* Exercise *
Only the lines that hold "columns" should be in the answer, each copied from the data below.
###
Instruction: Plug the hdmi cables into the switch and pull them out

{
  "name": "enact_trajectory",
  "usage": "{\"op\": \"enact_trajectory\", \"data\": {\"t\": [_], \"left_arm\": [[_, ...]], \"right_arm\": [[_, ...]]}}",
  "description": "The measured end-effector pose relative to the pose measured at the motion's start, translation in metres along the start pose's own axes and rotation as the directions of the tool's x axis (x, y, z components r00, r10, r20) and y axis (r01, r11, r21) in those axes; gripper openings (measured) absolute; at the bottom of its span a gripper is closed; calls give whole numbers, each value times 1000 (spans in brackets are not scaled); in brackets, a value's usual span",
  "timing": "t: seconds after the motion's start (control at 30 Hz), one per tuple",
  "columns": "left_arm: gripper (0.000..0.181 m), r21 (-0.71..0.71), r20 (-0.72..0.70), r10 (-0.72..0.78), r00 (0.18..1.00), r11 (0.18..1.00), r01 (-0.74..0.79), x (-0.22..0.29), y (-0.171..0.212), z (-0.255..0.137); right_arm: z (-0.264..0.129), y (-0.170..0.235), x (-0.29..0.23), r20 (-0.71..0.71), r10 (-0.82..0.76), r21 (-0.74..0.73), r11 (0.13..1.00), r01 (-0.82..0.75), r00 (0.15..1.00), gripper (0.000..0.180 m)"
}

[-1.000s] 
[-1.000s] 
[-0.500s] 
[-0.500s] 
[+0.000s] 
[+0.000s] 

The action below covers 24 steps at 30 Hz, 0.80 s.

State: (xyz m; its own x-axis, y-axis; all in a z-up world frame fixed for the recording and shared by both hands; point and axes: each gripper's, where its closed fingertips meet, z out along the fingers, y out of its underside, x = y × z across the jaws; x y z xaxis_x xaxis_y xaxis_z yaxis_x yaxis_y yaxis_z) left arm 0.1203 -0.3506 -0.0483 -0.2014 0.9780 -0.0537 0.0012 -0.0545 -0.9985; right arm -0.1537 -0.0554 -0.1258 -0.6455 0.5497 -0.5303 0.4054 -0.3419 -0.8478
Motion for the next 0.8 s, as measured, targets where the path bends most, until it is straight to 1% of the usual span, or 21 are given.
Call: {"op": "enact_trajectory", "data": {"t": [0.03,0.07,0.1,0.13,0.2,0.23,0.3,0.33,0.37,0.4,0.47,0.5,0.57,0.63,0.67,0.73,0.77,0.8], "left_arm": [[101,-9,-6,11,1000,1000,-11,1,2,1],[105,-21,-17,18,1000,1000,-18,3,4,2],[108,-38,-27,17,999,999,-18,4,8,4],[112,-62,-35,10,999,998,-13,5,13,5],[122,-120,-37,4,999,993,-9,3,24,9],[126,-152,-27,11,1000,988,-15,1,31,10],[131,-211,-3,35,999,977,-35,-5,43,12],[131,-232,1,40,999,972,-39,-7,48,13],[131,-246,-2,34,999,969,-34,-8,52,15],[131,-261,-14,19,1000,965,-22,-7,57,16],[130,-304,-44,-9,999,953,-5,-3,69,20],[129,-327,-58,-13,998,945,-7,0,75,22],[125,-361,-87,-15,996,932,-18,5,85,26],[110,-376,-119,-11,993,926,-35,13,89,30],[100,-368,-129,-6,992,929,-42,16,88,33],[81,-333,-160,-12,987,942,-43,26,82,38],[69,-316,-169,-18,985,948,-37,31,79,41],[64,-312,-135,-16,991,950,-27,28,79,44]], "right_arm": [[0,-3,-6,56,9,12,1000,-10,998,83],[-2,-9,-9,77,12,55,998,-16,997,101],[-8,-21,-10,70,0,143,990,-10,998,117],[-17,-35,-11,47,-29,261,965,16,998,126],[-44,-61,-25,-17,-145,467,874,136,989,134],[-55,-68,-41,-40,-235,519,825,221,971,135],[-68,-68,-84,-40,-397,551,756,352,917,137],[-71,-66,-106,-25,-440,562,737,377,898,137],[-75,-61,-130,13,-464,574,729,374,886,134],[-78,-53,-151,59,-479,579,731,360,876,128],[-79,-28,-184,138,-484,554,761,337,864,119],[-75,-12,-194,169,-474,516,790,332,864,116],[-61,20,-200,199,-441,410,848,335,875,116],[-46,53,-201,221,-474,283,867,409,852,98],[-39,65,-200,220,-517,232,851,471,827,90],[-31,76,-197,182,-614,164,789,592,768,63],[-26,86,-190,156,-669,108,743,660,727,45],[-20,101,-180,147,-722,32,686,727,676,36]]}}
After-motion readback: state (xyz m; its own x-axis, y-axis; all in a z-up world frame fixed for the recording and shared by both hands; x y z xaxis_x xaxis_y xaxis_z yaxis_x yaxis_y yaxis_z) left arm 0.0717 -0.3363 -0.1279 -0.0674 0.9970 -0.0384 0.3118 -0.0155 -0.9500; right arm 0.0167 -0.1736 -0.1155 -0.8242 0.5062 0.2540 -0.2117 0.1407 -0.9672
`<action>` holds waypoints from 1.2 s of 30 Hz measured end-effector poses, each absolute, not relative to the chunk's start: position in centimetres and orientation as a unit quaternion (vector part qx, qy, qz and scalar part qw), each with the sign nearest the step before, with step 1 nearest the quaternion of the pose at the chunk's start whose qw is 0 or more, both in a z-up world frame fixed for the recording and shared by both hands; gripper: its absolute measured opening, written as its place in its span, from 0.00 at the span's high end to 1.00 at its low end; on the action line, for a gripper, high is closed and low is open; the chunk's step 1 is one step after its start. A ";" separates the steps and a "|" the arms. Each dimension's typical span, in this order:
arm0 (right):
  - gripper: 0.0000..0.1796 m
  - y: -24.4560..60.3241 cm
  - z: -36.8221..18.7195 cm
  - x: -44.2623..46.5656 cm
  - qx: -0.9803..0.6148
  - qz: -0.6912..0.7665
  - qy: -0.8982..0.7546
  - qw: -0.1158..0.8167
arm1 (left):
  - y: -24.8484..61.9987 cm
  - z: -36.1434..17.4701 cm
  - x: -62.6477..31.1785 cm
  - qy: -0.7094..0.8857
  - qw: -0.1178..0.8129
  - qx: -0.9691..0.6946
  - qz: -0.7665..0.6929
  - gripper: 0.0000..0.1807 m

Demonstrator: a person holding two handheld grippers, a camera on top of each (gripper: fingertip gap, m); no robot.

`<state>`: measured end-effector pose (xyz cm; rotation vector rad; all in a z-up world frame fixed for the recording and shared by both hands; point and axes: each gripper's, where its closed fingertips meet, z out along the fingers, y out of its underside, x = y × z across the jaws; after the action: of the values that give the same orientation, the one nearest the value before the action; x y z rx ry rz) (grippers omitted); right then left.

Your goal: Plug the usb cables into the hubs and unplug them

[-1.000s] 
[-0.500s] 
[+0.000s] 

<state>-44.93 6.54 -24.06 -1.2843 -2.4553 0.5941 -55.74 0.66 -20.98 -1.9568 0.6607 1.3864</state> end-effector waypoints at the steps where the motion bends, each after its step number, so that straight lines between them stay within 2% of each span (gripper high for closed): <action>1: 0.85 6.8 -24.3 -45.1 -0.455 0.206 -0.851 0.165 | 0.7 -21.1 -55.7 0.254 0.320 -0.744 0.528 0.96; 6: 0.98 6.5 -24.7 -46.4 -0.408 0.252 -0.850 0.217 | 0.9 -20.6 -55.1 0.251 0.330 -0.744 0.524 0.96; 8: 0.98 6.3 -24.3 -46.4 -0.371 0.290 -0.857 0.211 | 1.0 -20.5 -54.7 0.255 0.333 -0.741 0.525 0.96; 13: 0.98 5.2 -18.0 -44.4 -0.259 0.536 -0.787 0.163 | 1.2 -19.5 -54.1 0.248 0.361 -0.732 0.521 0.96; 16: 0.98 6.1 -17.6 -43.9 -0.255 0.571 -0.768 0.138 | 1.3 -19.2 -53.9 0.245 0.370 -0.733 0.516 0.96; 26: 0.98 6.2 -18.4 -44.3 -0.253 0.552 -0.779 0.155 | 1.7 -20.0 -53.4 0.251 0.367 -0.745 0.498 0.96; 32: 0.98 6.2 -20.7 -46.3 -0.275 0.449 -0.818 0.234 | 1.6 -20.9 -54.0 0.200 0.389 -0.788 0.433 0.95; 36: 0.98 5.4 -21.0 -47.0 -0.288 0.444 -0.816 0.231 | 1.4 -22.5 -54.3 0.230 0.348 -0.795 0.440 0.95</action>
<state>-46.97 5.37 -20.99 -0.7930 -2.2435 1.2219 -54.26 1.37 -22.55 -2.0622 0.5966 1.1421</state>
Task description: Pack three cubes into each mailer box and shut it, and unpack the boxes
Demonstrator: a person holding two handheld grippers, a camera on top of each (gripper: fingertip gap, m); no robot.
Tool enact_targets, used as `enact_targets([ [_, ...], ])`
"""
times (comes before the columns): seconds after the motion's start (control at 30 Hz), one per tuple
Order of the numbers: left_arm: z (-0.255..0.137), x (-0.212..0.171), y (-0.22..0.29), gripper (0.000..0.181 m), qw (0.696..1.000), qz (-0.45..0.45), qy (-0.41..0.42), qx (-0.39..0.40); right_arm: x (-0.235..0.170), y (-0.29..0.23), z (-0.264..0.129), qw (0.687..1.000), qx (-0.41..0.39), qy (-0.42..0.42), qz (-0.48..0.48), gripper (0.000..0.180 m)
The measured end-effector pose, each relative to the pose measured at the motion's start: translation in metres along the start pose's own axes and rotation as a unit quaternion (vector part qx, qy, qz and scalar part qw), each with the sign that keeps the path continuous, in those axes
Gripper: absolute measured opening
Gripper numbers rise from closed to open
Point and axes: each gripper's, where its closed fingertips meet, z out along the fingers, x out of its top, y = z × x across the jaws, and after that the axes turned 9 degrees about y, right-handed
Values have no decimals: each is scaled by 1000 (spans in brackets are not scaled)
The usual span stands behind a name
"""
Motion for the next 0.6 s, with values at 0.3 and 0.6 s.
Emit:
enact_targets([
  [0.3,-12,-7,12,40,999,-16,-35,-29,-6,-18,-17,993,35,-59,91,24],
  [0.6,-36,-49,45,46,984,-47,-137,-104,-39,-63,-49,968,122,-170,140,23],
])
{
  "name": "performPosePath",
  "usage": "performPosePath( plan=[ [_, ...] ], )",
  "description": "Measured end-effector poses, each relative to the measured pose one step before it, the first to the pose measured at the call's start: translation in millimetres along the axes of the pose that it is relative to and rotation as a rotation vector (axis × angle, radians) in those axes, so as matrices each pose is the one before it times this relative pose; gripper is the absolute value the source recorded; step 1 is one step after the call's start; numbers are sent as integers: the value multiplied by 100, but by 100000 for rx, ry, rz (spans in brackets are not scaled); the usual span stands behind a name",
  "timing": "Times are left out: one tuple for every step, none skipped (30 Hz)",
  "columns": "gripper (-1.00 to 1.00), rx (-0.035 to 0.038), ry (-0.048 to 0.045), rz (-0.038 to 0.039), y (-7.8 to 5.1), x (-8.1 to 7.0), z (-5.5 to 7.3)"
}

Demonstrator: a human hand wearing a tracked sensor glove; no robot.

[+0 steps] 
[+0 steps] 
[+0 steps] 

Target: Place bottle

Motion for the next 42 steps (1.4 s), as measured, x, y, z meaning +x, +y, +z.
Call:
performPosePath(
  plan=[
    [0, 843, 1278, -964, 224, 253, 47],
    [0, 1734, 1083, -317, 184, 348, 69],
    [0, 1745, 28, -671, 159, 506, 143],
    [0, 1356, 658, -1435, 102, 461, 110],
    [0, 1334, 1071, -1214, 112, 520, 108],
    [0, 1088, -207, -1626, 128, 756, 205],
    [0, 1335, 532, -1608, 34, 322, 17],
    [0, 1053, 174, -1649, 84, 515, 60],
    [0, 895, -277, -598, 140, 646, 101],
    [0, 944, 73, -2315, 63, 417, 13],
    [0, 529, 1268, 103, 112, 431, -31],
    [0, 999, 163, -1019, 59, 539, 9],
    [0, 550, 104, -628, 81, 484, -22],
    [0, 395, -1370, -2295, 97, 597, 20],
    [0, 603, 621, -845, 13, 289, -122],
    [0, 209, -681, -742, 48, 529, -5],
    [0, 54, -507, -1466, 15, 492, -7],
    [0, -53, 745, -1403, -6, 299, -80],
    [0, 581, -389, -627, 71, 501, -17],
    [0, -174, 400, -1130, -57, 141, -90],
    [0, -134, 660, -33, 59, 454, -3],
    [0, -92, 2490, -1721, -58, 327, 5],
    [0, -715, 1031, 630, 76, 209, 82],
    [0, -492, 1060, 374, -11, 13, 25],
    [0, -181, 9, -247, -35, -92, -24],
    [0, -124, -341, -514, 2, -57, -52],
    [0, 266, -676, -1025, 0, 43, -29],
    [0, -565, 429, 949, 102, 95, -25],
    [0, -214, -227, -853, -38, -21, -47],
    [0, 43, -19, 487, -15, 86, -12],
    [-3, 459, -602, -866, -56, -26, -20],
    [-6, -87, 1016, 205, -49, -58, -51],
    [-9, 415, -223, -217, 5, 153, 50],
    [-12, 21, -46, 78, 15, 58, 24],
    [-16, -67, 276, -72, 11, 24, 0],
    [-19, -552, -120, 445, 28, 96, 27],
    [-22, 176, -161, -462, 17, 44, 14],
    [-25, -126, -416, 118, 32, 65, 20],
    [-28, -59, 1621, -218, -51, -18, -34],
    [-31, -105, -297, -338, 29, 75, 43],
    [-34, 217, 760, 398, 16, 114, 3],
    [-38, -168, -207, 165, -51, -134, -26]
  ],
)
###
* Your solution *
  "columns": "left_arm: gripper (0.000..0.181 m), r21 (-0.71..0.71), r20 (-0.72..0.70), r10 (-0.72..0.78), r00 (0.18..1.00), r11 (0.18..1.00), r01 (-0.74..0.79), x (-0.22..0.29), y (-0.171..0.212), z (-0.255..0.137); right_arm: z (-0.264..0.129), y (-0.170..0.235), x (-0.29..0.23), r20 (-0.71..0.71), r10 (-0.82..0.76), r21 (-0.74..0.73), r11 (0.13..1.00), r01 (-0.82..0.75), r00 (0.15..1.00), gripper (0.000..0.180 m)"
times (comes before the columns): seconds after the motion's start (control at 30 Hz), one per tuple
  "columns": "gripper (-1.00 to 1.00), rx (-0.035 to 0.038), ry (-0.048 to 0.045), rz (-0.038 to 0.039), y (-7.8 to 5.1), x (-8.1 to 7.0), z (-5.5 to 7.3)"

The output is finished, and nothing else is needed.